A hindcast of coastal flooding from hurricane Irma

Hurricane Irma produced coastal flooding across roughly 1500 km of U.S. coastline that caught many by surprise. The atypical surge patterns were driven by nuanced characteristics of the storm’s evolution that, when paired with the coastal geometry, led to a widely varied storm surge response. Here, we perform a hindcast of the coastal flooding response to Irma with the coupled ADCIRC+SWAN circulation and wave model, and two sets of meteorological forcing, one a reanalysis and the other a parametric model. This allows us to both assess model performance and to illustrate the mechanisms behind the complex surge response.

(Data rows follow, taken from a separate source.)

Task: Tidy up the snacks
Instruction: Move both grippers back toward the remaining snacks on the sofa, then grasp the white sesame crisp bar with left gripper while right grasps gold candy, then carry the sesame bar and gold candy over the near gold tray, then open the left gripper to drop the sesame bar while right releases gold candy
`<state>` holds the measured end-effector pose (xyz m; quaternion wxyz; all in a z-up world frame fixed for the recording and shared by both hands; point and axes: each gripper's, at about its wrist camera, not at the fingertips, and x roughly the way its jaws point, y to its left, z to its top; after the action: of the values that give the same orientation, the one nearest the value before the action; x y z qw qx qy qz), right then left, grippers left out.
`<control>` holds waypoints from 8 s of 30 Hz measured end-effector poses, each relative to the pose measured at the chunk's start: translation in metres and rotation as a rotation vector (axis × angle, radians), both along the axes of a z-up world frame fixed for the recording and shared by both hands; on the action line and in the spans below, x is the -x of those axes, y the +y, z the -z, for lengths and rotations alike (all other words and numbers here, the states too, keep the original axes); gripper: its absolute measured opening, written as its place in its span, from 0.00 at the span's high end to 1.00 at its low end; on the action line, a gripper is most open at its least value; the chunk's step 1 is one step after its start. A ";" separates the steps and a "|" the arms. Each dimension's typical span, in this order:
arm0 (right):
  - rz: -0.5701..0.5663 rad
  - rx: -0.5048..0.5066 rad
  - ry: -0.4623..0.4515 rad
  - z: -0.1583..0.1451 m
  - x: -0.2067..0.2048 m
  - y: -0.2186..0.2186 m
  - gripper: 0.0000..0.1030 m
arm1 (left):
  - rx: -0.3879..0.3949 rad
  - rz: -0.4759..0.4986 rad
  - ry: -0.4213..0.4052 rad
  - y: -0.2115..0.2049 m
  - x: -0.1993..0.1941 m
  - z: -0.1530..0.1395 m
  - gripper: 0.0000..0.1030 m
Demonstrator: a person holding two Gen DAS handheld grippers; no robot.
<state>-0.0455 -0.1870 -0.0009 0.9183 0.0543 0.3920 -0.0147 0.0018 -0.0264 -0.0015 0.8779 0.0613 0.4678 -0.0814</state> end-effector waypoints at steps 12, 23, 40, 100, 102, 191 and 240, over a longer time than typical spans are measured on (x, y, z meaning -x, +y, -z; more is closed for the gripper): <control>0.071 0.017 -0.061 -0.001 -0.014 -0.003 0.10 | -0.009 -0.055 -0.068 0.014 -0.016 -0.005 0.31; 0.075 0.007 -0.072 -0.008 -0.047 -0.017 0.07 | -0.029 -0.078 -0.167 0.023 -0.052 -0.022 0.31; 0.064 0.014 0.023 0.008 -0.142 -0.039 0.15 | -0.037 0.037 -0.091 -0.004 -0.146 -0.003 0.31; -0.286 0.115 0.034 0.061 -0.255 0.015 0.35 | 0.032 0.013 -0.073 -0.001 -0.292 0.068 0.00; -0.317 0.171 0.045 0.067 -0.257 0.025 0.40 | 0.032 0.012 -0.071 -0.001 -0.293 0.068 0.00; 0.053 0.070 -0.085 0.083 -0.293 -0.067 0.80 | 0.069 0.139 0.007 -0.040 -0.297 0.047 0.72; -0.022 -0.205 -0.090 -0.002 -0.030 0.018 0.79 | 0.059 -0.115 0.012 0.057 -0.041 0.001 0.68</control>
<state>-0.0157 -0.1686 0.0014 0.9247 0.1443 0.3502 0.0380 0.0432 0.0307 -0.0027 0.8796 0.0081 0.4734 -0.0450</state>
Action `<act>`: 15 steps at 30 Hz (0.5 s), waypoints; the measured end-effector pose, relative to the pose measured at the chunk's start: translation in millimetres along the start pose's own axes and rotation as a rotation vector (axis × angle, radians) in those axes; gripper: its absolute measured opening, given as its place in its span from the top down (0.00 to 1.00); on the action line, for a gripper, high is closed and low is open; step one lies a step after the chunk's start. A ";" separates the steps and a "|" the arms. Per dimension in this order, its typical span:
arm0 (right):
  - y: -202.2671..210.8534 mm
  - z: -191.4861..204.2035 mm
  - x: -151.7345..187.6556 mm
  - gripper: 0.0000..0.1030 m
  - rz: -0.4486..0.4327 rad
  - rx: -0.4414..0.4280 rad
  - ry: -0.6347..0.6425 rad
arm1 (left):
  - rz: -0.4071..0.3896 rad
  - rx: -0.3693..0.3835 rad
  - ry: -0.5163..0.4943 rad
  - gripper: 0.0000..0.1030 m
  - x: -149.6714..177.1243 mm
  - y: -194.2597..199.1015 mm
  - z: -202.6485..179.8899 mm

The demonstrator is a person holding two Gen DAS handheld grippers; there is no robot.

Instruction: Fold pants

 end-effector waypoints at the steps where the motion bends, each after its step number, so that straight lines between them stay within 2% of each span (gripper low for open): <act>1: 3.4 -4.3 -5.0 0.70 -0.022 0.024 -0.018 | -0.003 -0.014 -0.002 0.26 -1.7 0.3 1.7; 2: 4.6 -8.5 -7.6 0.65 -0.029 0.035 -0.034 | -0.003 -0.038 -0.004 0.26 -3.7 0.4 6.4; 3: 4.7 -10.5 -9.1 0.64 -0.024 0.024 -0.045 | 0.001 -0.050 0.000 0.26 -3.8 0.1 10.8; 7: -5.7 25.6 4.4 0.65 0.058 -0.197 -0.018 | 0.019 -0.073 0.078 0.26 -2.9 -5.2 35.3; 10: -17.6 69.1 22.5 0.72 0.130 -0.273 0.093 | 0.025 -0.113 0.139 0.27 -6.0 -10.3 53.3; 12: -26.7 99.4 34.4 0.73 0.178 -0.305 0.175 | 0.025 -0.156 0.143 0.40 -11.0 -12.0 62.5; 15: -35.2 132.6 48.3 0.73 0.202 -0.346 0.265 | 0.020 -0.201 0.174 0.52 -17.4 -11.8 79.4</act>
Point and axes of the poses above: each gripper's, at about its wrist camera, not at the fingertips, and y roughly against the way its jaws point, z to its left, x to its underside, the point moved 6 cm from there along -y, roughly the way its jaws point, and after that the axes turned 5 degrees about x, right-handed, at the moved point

Irma’s track along the length of the Florida peninsula affected water levels along much of the west Florida coast as well as the southeast Atlantic coast from Florida to South Carolina. We find the fidelity of the water level response along much of the west Florida and the southeast Atlantic coasts closely tracks the fidelity of the wind speed and direction. However, the rapid change from strong offshore to strong onshore winds and resulting across-shelf flow near the location of landfall in southern Florida makes the water level response there highly sensitive to the details of the storm. In particular, the strong initial setdown created a cross shelf pressure gradient that reinforced the surge driven by onshore winds on the back side of the storm in a resonant-like cross shelf response that may have further enhanced the surge. We also assess the quality of U.S. Geologic Survey storm tide sensor data products, which have become a widely used source of storm-related water level data. Several sources of error are identified that can combine to yield a sizeable overall error in the processed water level data that may not be apparent to users.